First of all, Adams isn’t the only unpopular candidate in the race. Cuomo, the clear favorite to win the Democratic primary, also has distinctly high negatives. To the extent that his profile has improved statewide since his departure from office, that’s primarily because Republicans have warmed to him slightly as they focus their loathing on Democrats who are actually in power. Meanwhile, all the other candidates in the Democratic primary know that Cuomo is the 800-pound gorilla in the race, and while they haven’t managed to concentrate their fire on him effectively yet, they all know that’s what they have to do to have any chance at winning.
That’s particularly the case because of NYC’s ranked-choice voting system. In a normal primary, whoever got a plurality would win—or maybe you’d have a runoff between the top two finishers. In the latest poll, Cuomo leads the race by nearly 20% on the first ballot, with 37% of the vote; the far-left Zohran Mamdani is in second place with 18%, nearly 10% ahead of Adrienne Adams and Brad Lander, who are effectively tied for third. So if this were a normal primary, yes everyone would be gunning for Cuomo, but they’d be trying at least as hard to push each other out and be the survivor to challenge Cuomo in a narrowed field.
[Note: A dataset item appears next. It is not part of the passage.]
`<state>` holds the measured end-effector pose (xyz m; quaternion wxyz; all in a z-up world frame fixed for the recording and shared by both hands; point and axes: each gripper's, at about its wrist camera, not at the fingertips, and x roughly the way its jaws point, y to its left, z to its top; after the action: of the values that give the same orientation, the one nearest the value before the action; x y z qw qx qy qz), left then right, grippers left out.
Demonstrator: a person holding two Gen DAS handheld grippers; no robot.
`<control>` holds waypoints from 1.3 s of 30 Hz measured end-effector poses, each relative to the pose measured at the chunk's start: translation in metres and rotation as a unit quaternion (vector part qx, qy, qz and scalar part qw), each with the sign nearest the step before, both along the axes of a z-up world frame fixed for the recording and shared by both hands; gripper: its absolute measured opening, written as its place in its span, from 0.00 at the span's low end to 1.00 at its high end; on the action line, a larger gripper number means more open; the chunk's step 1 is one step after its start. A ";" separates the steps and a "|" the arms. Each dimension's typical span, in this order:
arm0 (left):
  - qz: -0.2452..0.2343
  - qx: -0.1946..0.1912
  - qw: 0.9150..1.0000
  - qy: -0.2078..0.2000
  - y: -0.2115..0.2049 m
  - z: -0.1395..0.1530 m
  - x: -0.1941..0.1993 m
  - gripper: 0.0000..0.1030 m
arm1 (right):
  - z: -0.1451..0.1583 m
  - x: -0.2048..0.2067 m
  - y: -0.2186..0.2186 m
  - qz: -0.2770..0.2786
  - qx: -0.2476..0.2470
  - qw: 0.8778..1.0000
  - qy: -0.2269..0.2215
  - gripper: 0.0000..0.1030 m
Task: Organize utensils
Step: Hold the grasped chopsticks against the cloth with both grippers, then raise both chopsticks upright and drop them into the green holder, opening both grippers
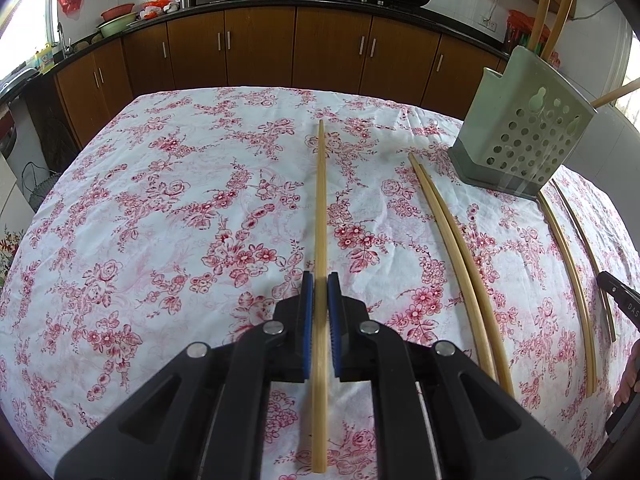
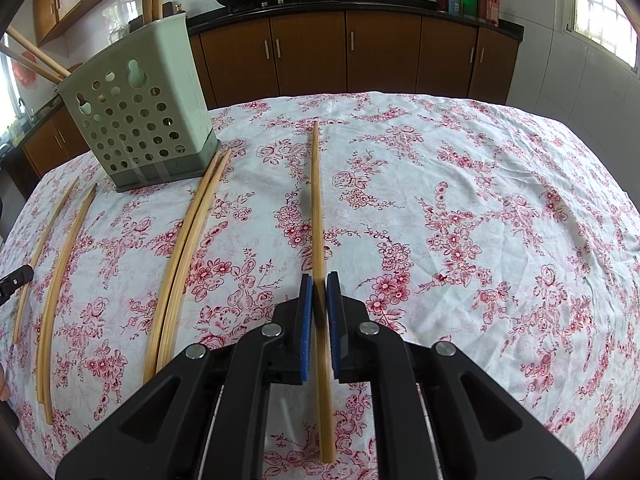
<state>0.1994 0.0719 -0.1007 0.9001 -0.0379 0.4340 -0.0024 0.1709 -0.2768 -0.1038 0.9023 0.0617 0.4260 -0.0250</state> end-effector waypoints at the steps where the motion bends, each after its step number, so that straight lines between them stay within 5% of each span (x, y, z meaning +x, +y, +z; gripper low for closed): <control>1: 0.000 0.000 1.000 0.000 0.000 0.000 0.000 0.10 | 0.000 0.000 0.000 0.000 0.000 1.000 0.000 0.09; 34: -0.001 -0.001 1.000 0.001 0.002 0.000 0.001 0.10 | 0.000 0.001 0.000 -0.001 0.001 1.000 -0.001 0.09; 39: -0.013 0.037 0.999 0.003 -0.008 0.000 -0.008 0.10 | 0.000 -0.008 0.003 0.003 0.001 1.000 -0.001 0.09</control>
<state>0.1915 0.0641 -0.1010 0.8995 0.0008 0.4369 0.0021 0.1625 -0.2739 -0.1035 0.9026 0.0611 0.4257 -0.0217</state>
In a ranked-choice situation, though, you don’t have to narrow the field; to consolidate, you just have to become everybody’s second choice. That doesn’t require attacking each other so much as distinguishing yourself, which Mamdani has done by promising voters a magical unicorn in every pot. In that same poll, if you don’t count undecideds, Cuomo starts with 44%. He barely consolidates at all in the first few ballots, though, doesn’t crack 50% until the fifth round, and ultimately wins only 60% to 40% against his far-left opponent. 40% is a surprisingly high total for someone as extreme as Mamdani, which strongly suggests that if there were more votes to work with, consolidating the neither-Cuomo-nor-Mamdani vote to come from behind and be the dark-horse winner—as Kathryn Garcia nearly was in the last mayoral race—could work. But because Cuomo is starting so high, that possibility depends on first taking Cuomo down a peg. So for the next six weeks, that’s what I expect everyone in the field to do.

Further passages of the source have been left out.